Starting with the first line below, extract each line through the one that contains "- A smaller", inclusive, excluding pictures.

Collected data entries:
----
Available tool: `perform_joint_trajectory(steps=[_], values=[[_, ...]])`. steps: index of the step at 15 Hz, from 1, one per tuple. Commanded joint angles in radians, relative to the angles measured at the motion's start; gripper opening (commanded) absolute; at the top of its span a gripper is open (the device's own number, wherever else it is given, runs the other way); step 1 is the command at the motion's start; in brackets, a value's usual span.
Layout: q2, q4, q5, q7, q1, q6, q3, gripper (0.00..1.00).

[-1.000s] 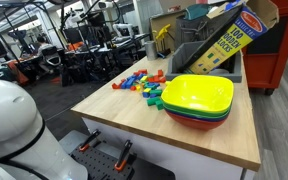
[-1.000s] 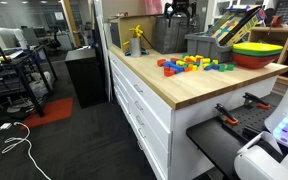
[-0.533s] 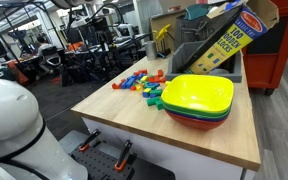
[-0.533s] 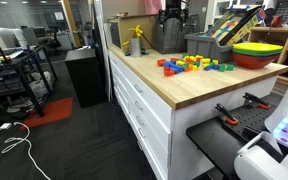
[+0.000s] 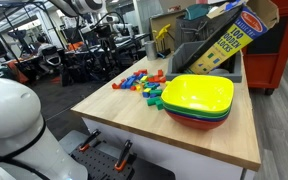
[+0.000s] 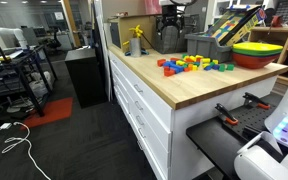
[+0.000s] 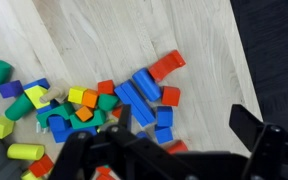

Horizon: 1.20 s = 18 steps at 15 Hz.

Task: Move the orange block to the left

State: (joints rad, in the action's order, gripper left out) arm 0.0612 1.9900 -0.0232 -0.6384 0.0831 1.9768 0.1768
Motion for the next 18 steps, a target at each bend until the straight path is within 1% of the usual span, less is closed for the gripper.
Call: perform_joint_trajectory(steps=[1,8,14,18], values=[[0.05,-0.054,0.009,-0.028,0.025,-0.022,-0.032,1.0],[0.118,-0.074,-0.012,-0.036,0.039,0.004,-0.061,1.0],[0.162,-0.07,-0.027,-0.121,0.063,0.042,-0.064,1.0],[0.185,-0.046,-0.039,-0.159,0.087,0.092,-0.061,1.0]])
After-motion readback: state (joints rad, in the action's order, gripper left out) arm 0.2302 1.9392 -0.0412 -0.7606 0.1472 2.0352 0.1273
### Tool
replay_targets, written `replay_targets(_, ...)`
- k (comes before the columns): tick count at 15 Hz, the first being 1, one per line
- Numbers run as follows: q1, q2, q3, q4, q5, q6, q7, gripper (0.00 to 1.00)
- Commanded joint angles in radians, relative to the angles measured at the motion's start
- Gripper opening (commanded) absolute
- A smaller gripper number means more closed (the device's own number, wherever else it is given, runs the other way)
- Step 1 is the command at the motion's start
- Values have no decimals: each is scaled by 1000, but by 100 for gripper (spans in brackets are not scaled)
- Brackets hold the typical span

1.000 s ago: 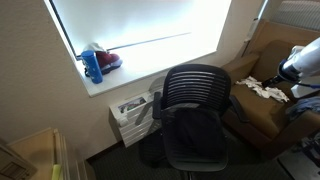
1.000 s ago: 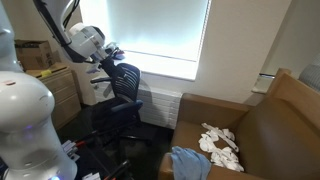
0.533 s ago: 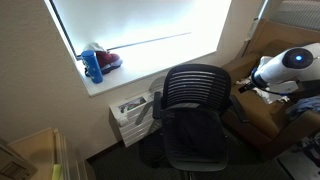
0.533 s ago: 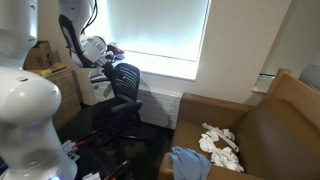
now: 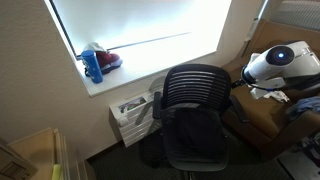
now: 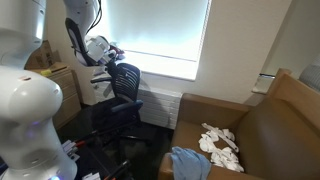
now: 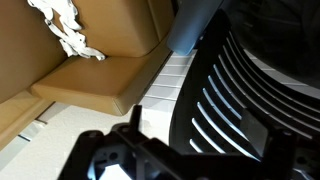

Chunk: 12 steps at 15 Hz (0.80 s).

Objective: Push the chair against the wall

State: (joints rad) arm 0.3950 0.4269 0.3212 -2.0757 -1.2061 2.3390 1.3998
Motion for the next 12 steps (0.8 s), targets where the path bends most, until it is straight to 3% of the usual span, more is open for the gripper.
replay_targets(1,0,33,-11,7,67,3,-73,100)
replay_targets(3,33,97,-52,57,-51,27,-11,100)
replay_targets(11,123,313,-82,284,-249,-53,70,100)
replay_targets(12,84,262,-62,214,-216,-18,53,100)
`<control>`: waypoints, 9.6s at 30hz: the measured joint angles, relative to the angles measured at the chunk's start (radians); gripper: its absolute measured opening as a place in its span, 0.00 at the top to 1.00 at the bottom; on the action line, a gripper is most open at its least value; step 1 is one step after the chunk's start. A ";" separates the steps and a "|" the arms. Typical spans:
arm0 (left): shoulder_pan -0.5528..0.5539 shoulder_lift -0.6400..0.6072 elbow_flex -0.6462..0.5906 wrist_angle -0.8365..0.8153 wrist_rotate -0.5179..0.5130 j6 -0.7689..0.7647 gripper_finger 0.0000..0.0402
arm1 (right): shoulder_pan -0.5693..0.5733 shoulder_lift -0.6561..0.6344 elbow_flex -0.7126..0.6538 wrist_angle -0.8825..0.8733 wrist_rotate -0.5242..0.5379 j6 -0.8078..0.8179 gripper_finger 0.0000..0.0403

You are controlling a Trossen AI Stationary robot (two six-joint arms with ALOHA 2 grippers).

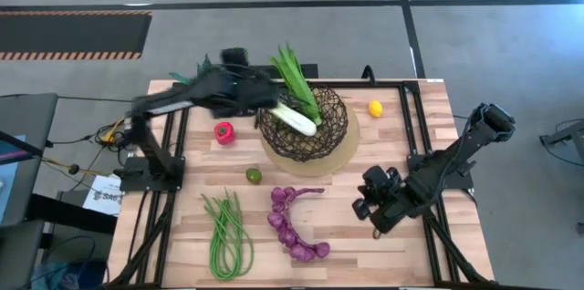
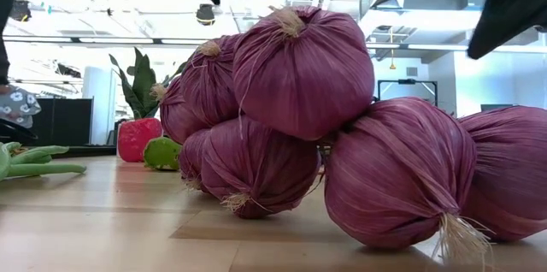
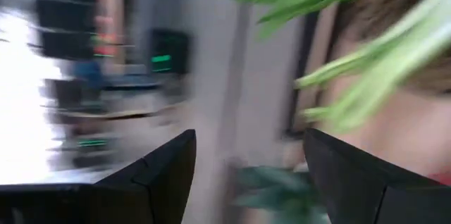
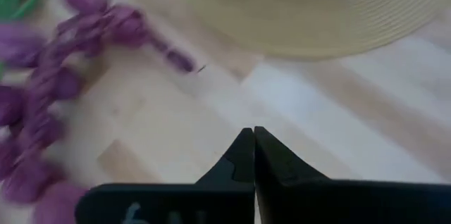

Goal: Build produce basket
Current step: Put the lemon into the basket, then put the bell pepper into the basket

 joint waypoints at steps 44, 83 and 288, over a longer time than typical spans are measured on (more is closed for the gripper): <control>-0.161 -0.358 -0.058 -0.002 0.235 -0.193 0.38 | -1.486 0.191 0.476 -0.446 -0.406 -1.038 0.44; -0.160 -0.358 -0.058 -0.002 0.246 -0.168 0.38 | -1.577 0.574 0.300 -0.191 -0.520 -1.139 0.54; 0.269 -0.391 -1.088 0.485 0.676 -0.348 0.38 | -0.841 0.002 1.002 -0.632 -0.523 -1.085 0.21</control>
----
#### FINISHED TASK
Available tool: `perform_joint_trajectory(steps=[_], values=[[_, ...]])`. steps: index of the step at 15 Hz, from 1, one per tuple. Commanded joint angles in radians, relative to the angles measured at the motion's start; gripper opening (commanded) absolute; at the top of its span a gripper is open (the device's own number, wherever else it is given, runs the other way); step 1 is the command at the motion's start; in brackets, a value's usual span.
Layout: q2, q4, q5, q7, q1, q6, q3, gripper (0.00..1.00).

[-1.000s] 
[-1.000s] 
[-0.533s] 
[-0.533s] 
[+0.000s] 
[+0.000s] 
[+0.000s] 

Horizon: 1.20 s = 18 steps at 15 Hz.

Task: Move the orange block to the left

State: (joints rad, in the action's order, gripper left out) arm 0.0612 1.9900 -0.0232 -0.6384 0.0831 1.9768 0.1768
Motion for the next 18 steps, a target at each bend until the straight path is within 1% of the usual span, less is closed for the gripper.
Call: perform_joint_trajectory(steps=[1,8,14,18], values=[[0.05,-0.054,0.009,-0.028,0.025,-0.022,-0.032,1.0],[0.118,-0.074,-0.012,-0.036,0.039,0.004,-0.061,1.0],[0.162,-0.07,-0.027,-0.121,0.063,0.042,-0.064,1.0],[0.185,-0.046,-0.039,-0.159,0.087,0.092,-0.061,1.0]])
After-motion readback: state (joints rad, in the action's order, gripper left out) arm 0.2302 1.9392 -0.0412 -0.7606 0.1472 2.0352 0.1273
### Tool
replay_targets, written `replay_targets(_, ...)`
- k (comes before the columns): tick count at 15 Hz, the first being 1, one per line
- Numbers run as follows: q1, q2, q3, q4, q5, q6, q7, gripper (0.00 to 1.00)
- Commanded joint angles in radians, relative to the angles measured at the motion's start
- Gripper opening (commanded) absolute
- A smaller gripper number means more closed (the device's own number, wherever else it is given, runs the other way)

What has been written here completes the answer.